Quienes estuvieron a cargo del doctor X durante sus últimos días dirán que no hicieron más que cumplir con el juramento hipocrático, que aquello fue lo correcto, lo ético. Es lamentable ver que la ética, cuando está mal entendida, puede llevar a padecimientos sin nombre, a la pérdida de la dignidad en el momento definitivo para el ser humano. Una aterradora posibilidad pues, como dice el refrán, “nadie está libre”. Prolongar una agonía por el simple hecho de poder hacerlo, ceder quizás a la vanidad de demostrar cuánto se sabe jugando a ser Dios por unas semanas, o unos meses, es algo que amenaza los últimos días de cualquier paciente, en especial si tiene un buen seguro.

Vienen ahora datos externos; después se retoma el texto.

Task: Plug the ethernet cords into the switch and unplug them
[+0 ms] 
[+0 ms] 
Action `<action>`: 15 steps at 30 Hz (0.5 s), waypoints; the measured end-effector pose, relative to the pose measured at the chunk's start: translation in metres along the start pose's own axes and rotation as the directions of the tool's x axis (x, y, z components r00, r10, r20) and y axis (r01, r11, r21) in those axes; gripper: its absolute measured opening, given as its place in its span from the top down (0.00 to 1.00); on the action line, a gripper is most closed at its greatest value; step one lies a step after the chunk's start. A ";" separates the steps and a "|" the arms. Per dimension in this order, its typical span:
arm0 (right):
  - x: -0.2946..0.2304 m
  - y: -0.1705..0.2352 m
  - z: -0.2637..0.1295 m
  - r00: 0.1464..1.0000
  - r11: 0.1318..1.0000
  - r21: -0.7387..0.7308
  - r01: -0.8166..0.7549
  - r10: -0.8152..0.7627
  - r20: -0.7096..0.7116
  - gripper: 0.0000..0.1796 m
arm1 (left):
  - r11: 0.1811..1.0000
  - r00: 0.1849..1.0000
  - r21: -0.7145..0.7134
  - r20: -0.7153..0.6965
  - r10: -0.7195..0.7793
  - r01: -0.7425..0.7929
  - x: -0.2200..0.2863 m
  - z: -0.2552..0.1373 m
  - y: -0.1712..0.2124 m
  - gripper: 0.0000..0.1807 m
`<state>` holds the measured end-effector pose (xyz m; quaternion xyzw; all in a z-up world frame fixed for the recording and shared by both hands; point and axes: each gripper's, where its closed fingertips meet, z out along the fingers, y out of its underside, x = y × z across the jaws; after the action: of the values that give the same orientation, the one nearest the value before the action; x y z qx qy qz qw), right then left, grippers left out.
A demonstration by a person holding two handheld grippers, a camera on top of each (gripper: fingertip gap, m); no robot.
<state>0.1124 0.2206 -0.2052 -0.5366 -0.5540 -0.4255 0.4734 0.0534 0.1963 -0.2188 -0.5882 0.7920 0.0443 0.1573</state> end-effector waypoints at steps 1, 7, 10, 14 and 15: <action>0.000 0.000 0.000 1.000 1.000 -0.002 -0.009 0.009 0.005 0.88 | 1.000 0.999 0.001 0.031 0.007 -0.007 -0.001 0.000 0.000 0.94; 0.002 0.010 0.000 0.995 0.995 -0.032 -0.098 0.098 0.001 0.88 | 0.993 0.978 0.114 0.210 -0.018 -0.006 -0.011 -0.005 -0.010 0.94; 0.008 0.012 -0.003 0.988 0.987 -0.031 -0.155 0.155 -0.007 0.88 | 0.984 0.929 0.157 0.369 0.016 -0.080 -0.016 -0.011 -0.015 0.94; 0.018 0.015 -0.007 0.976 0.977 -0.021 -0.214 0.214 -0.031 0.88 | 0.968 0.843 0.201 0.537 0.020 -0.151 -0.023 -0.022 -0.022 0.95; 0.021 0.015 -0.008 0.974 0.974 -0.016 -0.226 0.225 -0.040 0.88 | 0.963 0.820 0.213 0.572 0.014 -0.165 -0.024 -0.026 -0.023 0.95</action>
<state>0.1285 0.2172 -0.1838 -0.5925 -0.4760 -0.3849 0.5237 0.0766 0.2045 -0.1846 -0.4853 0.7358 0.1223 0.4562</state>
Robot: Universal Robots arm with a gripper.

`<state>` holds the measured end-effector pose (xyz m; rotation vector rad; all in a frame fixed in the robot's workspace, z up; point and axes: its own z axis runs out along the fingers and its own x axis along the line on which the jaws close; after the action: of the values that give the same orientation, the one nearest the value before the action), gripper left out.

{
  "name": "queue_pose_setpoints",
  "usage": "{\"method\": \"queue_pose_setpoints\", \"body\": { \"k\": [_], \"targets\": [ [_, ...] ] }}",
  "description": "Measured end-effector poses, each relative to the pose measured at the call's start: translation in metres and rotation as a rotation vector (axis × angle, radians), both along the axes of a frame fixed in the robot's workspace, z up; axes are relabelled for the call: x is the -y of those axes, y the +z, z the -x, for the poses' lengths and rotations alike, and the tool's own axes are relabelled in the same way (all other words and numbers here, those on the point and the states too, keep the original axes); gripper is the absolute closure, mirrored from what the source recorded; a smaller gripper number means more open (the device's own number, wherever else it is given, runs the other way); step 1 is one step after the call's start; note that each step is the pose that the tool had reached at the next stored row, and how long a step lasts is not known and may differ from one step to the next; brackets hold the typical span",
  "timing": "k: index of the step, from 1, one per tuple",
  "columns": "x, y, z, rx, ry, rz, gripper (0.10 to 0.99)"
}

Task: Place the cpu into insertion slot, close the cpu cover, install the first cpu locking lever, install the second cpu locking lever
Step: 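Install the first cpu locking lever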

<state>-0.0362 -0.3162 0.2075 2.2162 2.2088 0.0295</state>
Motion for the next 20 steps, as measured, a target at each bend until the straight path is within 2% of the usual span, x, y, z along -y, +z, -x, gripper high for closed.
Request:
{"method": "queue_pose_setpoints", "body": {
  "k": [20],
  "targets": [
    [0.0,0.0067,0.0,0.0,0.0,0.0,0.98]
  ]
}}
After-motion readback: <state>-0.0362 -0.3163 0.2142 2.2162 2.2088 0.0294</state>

Fue primero gracias al cristianismo, y luego al capitalismo, cuando la vida dejó de pertenecerle al hombre. En el primer caso pasó a ser propiedad de una divinidad que determina cómo, cuándo y dónde debe morir. En el segundo caso pasó a pertenecer a la sociedad para la cual tiene que ser productiva, una tuerca en un engranaje que no se detiene. De ahí ese malestar instintivo, ese sentimiento de culpa que nos aqueja cuando enfermamos, cuando envejecemos, cuando vamos a morir. Porque entonces dejamos de ser útiles, de cumplir con algo que el mundo espera de nosotros.

La vida tiene que pertenecer a cada hombre y no a Dios o al César, no al cielo, a la productividad, a los médicos. Ese profundo miedo a la muerte, esa incomprensión que la rodea, nos expone al peligro de morir en medio de la soledad, en las condiciones más dolorosas, en lugar de hacerlo en el propio lecho, con la compañía de los seres queridos, quizás oyendo una sinfonía, una oración, o el canto de los pájaros en el jardín.